Kenny Carmody@KennyCarmody
COVID changed something in me that cannot be unchanged.
Not the virus. Not even the mandates. What changed it permanently was watching every government on earth arrive at the same silence, at the same moment, and hold it for six years running.
Nearly six years since the rollout began. Not one head of state has stood before their people and said: some of you were harmed, we know it, and you deserve an honest accounting. Not one parliamentary inquiry with genuine authority. Not one compensation framework built on the actual scale of injury. The vaccine injured remain without diagnostic codes in most countries. Without legal recourse. Without the most basic institutional acknowledgment that what happened to their bodies was real.
This is what accountable institutions do after genuine public health emergencies. They review. They audit. They ask who was harmed and how. They produce findings that are uncomfortable because the discomfort is the point. The discomfort is how trust gets rebuilt.
What we have instead is a wall. And behind the wall, people who lost careers for raising questions that turned out to be legitimate. People who watched their governments promote Long COVID with full institutional weight while refusing to ask a single honest question about overlapping presentations in the vaccine injured. The same symptoms. The same mechanisms proposed in the literature. The convenient frame that points in every direction except at the product.
The coordination is what tells you the most. Individual negligence looks different. It is patchy. It is inconsistent. Individual negligence produces whistleblowers, outliers, one government that breaks from the rest because the political cost of silence finally exceeds the cost of honesty.
What we have is not that. What we have is universal. And universality of this kind does not emerge from independent actors independently deciding to do nothing. It is decided.

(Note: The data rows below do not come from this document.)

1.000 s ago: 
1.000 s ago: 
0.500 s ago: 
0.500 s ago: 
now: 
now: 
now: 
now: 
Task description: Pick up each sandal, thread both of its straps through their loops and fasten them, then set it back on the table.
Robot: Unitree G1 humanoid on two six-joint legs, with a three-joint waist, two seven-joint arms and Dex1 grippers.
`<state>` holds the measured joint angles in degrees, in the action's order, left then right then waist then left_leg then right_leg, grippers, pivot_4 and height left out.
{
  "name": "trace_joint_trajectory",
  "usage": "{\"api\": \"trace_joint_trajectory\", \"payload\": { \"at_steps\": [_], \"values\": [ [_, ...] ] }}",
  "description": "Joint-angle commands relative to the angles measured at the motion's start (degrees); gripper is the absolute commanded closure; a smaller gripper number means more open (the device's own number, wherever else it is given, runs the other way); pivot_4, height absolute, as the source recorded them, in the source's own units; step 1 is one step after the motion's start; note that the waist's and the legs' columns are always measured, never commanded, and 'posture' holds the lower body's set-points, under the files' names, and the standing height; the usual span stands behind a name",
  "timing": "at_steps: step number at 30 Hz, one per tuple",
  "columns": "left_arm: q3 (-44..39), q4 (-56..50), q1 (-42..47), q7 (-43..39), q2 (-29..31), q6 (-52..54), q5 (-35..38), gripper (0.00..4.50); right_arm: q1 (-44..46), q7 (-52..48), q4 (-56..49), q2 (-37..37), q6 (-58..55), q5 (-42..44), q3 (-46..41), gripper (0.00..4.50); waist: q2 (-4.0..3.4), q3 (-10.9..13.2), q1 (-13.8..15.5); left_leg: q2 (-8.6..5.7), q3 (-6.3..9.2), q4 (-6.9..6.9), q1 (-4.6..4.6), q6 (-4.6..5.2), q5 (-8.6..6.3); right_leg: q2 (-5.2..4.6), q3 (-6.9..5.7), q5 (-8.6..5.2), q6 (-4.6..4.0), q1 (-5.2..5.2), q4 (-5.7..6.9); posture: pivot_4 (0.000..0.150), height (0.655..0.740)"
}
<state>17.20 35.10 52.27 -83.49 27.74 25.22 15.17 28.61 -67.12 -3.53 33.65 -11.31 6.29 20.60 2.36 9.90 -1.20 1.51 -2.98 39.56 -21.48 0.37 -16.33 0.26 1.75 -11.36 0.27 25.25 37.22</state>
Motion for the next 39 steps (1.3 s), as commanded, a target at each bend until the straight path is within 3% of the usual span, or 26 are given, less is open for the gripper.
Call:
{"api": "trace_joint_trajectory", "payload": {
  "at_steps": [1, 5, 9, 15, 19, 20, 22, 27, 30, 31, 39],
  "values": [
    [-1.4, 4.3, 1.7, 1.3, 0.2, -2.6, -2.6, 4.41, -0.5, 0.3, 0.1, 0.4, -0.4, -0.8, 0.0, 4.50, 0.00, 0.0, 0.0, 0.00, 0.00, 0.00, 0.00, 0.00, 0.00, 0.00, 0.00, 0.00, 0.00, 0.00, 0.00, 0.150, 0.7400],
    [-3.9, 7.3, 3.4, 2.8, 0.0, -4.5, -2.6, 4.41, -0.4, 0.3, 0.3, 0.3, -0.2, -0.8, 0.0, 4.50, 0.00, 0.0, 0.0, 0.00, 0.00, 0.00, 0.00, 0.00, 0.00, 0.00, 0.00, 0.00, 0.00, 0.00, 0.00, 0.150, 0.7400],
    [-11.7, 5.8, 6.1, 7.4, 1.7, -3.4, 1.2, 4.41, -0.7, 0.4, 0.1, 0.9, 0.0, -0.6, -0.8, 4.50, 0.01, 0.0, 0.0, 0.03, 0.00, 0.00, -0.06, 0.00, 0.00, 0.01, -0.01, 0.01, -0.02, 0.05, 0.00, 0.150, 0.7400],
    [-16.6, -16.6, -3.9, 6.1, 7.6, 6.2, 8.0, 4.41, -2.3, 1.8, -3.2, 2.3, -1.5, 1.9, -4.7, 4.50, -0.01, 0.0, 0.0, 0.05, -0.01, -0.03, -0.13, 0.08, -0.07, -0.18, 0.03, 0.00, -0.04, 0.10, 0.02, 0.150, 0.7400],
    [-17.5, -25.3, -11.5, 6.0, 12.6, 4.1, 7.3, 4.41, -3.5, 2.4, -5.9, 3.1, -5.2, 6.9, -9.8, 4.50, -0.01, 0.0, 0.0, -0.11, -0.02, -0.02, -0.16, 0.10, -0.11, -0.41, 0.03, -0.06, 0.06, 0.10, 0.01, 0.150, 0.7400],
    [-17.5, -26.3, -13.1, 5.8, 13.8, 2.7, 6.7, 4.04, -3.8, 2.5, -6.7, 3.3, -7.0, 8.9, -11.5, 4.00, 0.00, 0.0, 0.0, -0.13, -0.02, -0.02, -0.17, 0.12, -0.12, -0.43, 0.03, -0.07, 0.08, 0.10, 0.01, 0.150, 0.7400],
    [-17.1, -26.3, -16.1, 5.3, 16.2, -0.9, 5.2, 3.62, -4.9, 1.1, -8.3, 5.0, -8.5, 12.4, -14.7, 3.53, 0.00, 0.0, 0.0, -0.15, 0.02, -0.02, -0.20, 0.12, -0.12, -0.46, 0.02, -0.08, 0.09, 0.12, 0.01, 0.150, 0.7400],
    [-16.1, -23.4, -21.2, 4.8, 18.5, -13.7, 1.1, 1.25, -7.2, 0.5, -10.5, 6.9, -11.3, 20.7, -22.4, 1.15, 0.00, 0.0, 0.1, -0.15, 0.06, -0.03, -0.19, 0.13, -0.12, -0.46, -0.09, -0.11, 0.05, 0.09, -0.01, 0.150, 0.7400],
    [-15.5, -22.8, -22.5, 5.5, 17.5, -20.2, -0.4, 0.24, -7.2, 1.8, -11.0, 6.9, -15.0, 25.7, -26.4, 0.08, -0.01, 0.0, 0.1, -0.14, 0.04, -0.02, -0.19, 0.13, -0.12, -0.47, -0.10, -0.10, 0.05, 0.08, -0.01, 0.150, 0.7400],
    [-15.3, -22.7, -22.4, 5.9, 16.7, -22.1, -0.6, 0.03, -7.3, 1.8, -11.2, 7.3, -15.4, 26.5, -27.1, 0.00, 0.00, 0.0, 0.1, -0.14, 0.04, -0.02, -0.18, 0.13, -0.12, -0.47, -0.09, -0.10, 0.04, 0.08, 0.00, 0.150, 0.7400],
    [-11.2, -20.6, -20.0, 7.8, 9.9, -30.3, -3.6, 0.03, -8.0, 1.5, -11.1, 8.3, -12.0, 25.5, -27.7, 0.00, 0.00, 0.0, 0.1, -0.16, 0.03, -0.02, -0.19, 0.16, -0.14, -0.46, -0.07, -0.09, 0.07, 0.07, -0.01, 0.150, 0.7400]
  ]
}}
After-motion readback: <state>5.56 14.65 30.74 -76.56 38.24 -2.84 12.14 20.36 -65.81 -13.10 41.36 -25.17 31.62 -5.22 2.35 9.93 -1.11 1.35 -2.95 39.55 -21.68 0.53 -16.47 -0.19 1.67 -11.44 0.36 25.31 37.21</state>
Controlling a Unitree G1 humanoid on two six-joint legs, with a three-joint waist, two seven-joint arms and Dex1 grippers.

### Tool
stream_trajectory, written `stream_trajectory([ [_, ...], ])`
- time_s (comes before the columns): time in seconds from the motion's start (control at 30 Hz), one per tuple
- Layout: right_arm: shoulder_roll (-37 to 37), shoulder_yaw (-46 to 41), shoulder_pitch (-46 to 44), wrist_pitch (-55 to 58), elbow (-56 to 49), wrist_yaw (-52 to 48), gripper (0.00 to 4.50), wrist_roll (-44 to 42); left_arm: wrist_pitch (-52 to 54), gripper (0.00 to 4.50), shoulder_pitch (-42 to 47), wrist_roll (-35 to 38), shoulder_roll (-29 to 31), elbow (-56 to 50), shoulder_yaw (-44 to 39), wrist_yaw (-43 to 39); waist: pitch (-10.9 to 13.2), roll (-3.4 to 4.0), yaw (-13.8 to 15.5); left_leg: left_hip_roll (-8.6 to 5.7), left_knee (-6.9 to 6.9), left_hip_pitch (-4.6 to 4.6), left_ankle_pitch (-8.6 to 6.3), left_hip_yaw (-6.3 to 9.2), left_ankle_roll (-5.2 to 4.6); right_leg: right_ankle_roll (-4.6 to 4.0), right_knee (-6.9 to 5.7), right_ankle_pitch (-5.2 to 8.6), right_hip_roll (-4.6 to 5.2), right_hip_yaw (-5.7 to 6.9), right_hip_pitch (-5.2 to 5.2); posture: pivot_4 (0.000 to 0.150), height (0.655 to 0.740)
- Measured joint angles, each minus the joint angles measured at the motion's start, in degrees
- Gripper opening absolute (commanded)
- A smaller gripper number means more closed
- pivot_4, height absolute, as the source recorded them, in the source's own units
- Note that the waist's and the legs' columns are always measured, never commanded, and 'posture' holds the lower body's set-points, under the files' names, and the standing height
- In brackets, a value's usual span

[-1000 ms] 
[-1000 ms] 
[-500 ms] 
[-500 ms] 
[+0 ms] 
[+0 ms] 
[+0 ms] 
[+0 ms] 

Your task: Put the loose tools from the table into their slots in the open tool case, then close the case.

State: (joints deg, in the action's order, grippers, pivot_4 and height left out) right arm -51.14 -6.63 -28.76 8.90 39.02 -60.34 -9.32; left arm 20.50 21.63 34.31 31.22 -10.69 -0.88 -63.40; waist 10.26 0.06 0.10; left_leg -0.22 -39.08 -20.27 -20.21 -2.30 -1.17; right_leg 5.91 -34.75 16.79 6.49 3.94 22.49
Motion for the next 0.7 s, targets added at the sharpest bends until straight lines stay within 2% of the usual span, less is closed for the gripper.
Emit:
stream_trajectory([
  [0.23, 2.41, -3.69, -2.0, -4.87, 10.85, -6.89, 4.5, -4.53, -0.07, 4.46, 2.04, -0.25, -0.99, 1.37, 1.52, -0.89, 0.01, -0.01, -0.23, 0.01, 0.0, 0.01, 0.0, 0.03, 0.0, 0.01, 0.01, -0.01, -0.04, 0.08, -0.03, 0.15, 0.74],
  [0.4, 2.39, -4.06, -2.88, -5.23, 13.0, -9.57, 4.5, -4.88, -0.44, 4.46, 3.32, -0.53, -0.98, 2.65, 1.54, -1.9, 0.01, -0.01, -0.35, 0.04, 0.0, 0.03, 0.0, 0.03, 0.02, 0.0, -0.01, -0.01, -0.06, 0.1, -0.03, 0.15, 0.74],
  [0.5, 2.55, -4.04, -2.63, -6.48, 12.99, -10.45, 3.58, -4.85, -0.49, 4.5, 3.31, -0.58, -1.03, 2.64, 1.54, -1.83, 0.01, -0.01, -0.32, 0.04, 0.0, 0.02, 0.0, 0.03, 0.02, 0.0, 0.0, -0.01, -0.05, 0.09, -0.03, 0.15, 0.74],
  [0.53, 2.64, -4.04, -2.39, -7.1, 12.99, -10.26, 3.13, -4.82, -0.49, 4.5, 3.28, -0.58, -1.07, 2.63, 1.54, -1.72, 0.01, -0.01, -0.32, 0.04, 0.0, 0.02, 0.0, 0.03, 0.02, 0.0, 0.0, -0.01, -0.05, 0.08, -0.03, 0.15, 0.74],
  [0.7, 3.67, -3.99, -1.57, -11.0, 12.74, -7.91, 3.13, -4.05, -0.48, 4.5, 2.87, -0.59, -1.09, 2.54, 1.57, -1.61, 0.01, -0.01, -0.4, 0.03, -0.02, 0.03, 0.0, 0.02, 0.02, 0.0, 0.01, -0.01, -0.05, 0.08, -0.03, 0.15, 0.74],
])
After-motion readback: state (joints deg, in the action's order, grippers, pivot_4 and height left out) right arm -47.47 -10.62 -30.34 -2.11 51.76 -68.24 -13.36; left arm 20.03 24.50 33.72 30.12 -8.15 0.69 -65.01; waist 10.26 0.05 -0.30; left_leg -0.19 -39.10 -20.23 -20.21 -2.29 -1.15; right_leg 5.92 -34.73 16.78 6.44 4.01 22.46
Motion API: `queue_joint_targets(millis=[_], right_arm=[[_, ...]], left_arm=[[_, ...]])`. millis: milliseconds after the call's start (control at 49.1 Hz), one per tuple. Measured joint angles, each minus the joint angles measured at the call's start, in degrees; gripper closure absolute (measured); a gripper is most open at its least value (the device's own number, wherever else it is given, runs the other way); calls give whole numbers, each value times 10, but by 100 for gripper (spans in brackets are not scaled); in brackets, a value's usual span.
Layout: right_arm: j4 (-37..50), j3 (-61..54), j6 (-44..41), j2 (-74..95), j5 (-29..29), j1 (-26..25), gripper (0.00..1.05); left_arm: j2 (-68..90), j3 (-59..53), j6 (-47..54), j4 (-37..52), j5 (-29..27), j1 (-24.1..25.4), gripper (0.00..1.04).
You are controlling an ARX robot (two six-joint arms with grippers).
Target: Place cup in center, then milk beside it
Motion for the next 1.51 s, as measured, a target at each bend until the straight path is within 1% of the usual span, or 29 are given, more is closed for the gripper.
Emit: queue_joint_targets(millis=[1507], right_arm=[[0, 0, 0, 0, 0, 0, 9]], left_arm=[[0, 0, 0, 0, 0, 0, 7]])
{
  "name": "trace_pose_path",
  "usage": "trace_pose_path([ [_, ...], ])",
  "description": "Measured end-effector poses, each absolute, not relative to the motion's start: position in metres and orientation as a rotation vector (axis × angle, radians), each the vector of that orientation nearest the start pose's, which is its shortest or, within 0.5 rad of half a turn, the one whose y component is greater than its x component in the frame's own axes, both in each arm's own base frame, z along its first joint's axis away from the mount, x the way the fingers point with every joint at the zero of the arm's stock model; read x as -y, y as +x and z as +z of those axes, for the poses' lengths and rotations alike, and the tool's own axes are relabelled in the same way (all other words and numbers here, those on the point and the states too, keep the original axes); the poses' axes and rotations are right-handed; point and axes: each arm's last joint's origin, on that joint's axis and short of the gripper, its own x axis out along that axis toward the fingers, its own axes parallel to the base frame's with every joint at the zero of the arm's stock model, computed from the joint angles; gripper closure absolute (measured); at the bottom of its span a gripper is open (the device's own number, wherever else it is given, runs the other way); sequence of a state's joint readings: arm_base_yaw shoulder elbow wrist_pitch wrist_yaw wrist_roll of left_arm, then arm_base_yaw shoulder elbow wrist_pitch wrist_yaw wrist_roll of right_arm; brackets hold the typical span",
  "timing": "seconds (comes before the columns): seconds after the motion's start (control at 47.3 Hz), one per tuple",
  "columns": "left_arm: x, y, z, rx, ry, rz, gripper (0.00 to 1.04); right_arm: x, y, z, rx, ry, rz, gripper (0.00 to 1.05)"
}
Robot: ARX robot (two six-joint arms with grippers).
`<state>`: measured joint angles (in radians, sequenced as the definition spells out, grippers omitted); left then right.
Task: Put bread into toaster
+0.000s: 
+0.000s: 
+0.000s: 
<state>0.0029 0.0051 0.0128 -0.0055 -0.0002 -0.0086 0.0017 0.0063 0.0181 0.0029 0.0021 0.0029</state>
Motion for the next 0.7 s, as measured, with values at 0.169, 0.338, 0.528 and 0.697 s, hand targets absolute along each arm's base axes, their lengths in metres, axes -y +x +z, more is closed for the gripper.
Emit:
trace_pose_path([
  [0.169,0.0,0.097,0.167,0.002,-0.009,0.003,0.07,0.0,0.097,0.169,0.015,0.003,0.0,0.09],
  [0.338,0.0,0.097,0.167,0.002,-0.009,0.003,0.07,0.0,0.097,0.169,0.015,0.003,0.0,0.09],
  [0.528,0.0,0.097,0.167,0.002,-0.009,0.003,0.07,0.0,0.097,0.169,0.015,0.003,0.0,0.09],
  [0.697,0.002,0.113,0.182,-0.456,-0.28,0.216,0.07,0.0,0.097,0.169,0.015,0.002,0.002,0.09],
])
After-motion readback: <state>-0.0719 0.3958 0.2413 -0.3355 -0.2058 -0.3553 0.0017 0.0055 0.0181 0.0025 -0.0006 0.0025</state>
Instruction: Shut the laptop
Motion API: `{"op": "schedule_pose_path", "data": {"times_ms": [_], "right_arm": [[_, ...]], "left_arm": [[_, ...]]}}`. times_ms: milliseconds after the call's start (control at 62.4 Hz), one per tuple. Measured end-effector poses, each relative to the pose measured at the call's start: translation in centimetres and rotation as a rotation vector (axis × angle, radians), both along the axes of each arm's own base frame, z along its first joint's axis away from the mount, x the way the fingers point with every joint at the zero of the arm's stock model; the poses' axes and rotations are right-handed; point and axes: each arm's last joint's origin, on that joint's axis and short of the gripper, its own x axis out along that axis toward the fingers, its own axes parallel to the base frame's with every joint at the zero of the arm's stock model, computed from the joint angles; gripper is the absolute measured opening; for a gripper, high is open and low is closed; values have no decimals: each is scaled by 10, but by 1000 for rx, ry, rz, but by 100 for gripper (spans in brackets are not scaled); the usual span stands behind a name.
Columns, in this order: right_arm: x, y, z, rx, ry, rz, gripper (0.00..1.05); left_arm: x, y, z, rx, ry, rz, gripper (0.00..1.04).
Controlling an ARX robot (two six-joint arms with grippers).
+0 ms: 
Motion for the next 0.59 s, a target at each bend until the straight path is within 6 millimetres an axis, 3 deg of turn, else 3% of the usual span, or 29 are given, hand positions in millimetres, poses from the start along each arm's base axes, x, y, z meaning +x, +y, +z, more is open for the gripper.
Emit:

There is a particular cruelty in what this does to the injured. It is not just that they are uncompensated. It is that the silence communicates something to them about their value. That they were considered acceptable losses before the fact, and inconvenient liabilities after it. That the calculus was made, and they lost. The psychological cost of that message, delivered not once but every single day through continued institutional indifference, is its own injury layered on top of the physical one.
The children absorb this too. They are watching their parents fight for recognition against institutions that will not move. They are learning what governments actually mean when they say they will protect them. They are developing a relationship with authority that no civics class will be able to undo.
The universal silence of world leaders on vaccine injury is not the behaviour of people managing an honest disagreement about evidence.
It is the behaviour of people who have made a collective calculation that the cost of telling the truth now exceeds the cost of never telling it.
And that calculation, held simultaneously, across every major government on earth, is the most important public health finding of the last six years.
Not what the virus did. Not even what the vaccines did.
What the silence, together, reveals about who was making decisions, and who they were making them for.